Merespons situasi ini, Kepala Dinas Pendidikan dan Kebudayaan Kabupaten TTS, Musa Benu, telah mengeluarkan surat penegasan kepada para kepala sekolah TK, SD, dan SMP negeri. Dalam surat tersebut, ditegaskan bahwa uji publik untuk tenaga honorer berlangsung dari tanggal 9 hingga 16 Oktober 2024. Semua pihak diminta untuk mencermati daftar uji publik dan melaporkan jika ada nama yang tidak memenuhi syarat pengabdian dua tahun di sekolah negeri. Sebaliknya, jika ada guru yang telah memenuhi syarat namun tidak terdaftar, mereka diminta untuk segera mengajukan sanggahan beserta bukti-bukti pendukung.

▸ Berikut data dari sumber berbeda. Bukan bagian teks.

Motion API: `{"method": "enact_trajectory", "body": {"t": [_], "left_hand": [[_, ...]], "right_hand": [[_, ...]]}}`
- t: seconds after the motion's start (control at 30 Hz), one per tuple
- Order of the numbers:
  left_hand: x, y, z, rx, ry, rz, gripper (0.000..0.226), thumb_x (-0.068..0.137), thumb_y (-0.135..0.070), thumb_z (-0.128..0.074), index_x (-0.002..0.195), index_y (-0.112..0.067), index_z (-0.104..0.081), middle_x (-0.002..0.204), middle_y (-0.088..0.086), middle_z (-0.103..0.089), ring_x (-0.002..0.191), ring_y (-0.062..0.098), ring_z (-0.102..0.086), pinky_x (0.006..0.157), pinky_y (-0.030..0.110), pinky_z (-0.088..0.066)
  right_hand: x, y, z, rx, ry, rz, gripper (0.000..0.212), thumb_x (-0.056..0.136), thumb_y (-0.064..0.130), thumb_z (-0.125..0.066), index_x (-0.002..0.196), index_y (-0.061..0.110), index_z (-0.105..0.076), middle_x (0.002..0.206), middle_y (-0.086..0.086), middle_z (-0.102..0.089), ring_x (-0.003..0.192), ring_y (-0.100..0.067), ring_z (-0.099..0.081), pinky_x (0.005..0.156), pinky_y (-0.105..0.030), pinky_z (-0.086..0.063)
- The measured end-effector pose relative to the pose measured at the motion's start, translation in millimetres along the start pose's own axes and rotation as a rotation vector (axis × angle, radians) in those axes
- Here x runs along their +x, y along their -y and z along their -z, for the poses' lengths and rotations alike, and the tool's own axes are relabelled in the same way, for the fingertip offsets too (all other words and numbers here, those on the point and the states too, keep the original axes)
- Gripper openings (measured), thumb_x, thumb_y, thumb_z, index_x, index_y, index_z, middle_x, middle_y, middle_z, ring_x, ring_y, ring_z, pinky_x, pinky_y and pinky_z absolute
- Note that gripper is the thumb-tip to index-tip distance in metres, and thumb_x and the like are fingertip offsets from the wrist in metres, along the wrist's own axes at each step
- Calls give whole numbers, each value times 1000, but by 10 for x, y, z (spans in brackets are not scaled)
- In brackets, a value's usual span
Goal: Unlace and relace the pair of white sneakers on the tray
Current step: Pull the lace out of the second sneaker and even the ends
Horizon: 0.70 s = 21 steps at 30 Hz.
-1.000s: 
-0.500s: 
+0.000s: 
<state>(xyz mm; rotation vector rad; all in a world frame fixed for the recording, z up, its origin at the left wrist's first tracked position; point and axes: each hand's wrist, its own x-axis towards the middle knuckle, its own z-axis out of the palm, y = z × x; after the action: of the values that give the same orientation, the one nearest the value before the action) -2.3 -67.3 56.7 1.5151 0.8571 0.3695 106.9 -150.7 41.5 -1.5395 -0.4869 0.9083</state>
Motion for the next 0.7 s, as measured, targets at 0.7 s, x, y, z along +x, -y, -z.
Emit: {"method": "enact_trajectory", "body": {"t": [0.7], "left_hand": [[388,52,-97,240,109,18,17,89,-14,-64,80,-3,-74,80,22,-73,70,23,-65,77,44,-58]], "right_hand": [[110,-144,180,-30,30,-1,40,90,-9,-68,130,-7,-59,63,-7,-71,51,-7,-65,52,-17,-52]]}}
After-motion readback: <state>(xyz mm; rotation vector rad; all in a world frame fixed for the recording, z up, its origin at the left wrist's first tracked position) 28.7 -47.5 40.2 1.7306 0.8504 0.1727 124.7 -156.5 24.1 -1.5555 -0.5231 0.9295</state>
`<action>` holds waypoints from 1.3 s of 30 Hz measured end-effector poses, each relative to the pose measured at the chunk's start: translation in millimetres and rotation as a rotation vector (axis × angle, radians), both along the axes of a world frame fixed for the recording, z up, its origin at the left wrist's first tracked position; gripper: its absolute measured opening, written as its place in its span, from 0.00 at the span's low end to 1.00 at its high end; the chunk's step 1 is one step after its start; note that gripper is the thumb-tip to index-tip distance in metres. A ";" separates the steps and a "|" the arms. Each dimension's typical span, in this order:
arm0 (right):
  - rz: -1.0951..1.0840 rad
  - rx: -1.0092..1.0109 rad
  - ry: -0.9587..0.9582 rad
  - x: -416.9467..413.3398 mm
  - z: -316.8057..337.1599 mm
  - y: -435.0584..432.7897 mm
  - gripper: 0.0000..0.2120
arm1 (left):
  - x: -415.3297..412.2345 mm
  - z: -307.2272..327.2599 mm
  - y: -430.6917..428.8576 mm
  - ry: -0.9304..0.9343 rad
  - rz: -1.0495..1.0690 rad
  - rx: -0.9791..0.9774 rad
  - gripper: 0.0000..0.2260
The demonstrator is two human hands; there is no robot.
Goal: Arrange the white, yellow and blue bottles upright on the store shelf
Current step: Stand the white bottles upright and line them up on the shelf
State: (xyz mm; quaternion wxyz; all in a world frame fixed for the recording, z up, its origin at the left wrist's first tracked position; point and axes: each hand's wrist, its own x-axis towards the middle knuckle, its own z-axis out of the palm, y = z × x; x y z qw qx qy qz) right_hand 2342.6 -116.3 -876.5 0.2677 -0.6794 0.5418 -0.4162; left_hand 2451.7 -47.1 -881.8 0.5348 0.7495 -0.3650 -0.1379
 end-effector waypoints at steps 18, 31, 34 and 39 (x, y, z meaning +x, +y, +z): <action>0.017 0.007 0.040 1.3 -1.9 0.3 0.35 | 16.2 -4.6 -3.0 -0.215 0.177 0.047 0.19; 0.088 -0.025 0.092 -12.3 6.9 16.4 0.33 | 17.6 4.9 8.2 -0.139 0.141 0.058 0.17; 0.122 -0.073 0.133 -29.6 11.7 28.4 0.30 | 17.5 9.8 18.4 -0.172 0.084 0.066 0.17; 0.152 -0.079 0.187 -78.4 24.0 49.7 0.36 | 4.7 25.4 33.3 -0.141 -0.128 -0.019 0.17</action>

Namun, beberapa kepala sekolah tampaknya tidak mengindahkan surat penegasan tersebut. Kasus guru-guru siluman—guru yang tidak pernah mengajar tetapi muncul dalam daftar—menambah kompleksitas masalah ini. Praktik seperti ini memicu reaksi keras dari kalangan masyarakat dan guru honorer yang merasa diperlakukan tidak adil.

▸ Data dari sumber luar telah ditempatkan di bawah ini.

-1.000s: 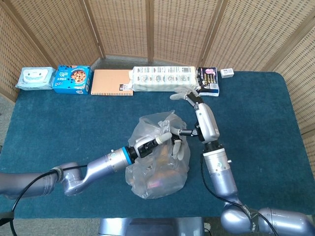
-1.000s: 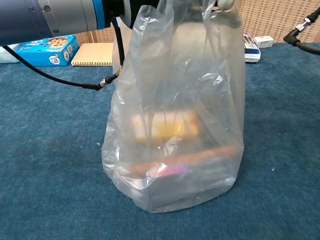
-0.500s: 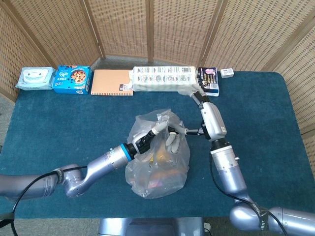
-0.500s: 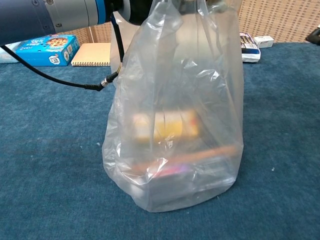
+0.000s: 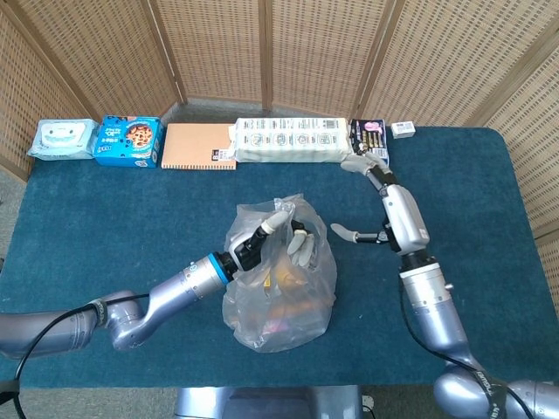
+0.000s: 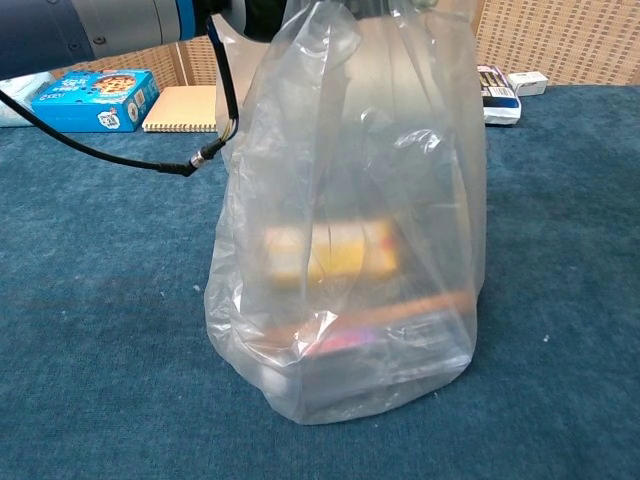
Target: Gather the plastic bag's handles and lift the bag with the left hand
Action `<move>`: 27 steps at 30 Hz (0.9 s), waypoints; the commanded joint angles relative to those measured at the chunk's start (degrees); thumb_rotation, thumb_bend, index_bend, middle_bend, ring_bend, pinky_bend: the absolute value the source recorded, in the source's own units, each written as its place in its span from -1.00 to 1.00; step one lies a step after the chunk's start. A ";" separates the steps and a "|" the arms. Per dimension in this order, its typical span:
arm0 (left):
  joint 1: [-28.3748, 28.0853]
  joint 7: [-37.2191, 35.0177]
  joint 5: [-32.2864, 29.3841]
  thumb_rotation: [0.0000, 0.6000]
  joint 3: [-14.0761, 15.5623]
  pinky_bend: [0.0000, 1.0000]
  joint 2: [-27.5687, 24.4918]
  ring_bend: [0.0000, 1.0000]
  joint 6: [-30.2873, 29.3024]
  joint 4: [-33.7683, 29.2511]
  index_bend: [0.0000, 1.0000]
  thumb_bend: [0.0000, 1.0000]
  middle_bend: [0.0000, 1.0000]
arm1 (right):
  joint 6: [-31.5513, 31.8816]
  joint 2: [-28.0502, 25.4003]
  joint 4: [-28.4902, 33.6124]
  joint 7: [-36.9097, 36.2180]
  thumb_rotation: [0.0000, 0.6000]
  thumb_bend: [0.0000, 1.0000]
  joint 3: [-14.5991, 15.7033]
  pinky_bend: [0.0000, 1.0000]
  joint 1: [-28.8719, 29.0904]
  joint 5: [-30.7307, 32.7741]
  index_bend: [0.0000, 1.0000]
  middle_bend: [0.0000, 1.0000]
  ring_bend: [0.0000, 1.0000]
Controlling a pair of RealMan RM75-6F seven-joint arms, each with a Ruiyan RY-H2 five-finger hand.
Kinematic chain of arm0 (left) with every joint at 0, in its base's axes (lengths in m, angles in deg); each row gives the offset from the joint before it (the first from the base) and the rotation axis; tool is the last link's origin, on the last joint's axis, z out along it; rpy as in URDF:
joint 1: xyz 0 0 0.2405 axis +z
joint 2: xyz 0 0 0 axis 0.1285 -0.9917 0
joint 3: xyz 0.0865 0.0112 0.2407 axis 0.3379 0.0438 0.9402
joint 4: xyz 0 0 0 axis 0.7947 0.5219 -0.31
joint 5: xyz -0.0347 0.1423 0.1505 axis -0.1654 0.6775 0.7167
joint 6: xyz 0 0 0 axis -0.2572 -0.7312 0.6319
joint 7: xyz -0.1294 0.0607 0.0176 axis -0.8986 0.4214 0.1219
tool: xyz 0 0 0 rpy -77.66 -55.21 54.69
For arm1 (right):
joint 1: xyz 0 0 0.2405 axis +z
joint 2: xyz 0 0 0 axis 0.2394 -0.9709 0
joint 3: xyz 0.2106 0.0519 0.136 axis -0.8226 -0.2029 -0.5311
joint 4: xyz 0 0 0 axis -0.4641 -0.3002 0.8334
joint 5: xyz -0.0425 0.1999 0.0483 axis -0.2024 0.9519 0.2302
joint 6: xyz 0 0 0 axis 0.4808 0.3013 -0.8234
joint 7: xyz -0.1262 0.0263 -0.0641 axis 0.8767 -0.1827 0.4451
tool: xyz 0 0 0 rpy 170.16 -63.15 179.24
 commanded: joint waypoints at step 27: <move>1.33 -9.07 2.81 -1.00 -0.97 0.07 -3.22 0.36 -1.60 -2.43 0.46 -0.42 0.30 | 3.32 -8.89 -3.81 -19.65 1.00 -0.76 5.64 -0.78 -10.38 -14.54 -0.52 -0.59 -0.78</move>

Anggota DPRD TTS dari Fraksi PDI Perjuangan, Piterzius I. Kefi, turut angkat bicara. Ia mengapresiasi langkah Dinas Pendidikan dalam mengeluarkan surat penegasan dan mendesak masyarakat, terutama para guru, untuk memanfaatkan masa sanggahan yang berlangsung hingga 16 Oktober 2024. Piterzius menyatakan bahwa DPRD akan mengawal proses ini hingga selesai, memastikan bahwa tidak ada kecurangan yang terjadi. “Jika ditemukan ada yang belum memenuhi syarat dua tahun, namun datanya diubah untuk memenuhi syarat, maka risiko hukum ada pada pihak yang bersangkutan,” tegasnya.